▶ _WHAT IS BEING ASKED_
Every line of the material must be set down again without alteration.

────────────────────

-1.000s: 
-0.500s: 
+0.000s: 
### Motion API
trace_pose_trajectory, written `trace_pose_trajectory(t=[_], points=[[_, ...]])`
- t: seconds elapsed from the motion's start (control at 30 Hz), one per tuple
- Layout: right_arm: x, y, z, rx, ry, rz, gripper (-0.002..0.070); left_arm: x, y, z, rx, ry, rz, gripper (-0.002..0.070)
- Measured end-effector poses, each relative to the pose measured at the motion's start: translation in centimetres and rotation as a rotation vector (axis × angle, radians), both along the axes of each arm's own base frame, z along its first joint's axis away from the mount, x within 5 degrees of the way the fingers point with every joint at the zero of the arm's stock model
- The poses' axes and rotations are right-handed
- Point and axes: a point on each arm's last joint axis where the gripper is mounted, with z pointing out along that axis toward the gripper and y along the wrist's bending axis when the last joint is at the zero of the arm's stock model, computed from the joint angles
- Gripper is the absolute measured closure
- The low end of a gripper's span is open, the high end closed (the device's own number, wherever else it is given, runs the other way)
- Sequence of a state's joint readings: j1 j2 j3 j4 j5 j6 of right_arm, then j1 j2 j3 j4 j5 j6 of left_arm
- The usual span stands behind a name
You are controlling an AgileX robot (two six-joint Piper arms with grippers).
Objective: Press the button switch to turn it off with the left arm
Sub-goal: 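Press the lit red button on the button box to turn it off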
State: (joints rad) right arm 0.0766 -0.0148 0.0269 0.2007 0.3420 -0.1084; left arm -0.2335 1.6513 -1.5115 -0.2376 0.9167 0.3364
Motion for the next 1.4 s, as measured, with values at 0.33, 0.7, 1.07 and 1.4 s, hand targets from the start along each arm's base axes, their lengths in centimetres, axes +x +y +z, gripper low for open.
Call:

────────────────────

▶ _ANSWER BOX_
-1.000s: 
-0.500s: 
+0.000s: 
### Motion API
trace_pose_trajectory, written `trace_pose_trajectory(t=[_], points=[[_, ...]])`
- t: seconds elapsed from the motion's start (control at 30 Hz), one per tuple
- Layout: right_arm: x, y, z, rx, ry, rz, gripper (-0.002..0.070); left_arm: x, y, z, rx, ry, rz, gripper (-0.002..0.070)
- Measured end-effector poses, each relative to the pose measured at the motion's start: translation in centimetres and rotation as a rotation vector (axis × angle, radians), both along the axes of each arm's own base frame, z along its first joint's axis away from the mount, x within 5 degrees of the way the fingers point with every joint at the zero of the arm's stock model
- The poses' axes and rotations are right-handed
- Point and axes: a point on each arm's last joint axis where the gripper is mounted, with z pointing out along that axis toward the gripper and y along the wrist's bending axis when the last joint is at the zero of the arm's stock model, computed from the joint angles
- Gripper is the absolute measured closure
- The low end of a gripper's span is open, the high end closed (the device's own number, wherever else it is given, runs the other way)
- Sequence of a state's joint readings: j1 j2 j3 j4 j5 j6 of right_arm, then j1 j2 j3 j4 j5 j6 of left_arm
- The usual span stands behind a name
You are controlling an AgileX robot (two six-joint Piper arms with grippers).
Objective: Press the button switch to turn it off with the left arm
Sub-goal: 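Press the lit red button on the button box to turn it off
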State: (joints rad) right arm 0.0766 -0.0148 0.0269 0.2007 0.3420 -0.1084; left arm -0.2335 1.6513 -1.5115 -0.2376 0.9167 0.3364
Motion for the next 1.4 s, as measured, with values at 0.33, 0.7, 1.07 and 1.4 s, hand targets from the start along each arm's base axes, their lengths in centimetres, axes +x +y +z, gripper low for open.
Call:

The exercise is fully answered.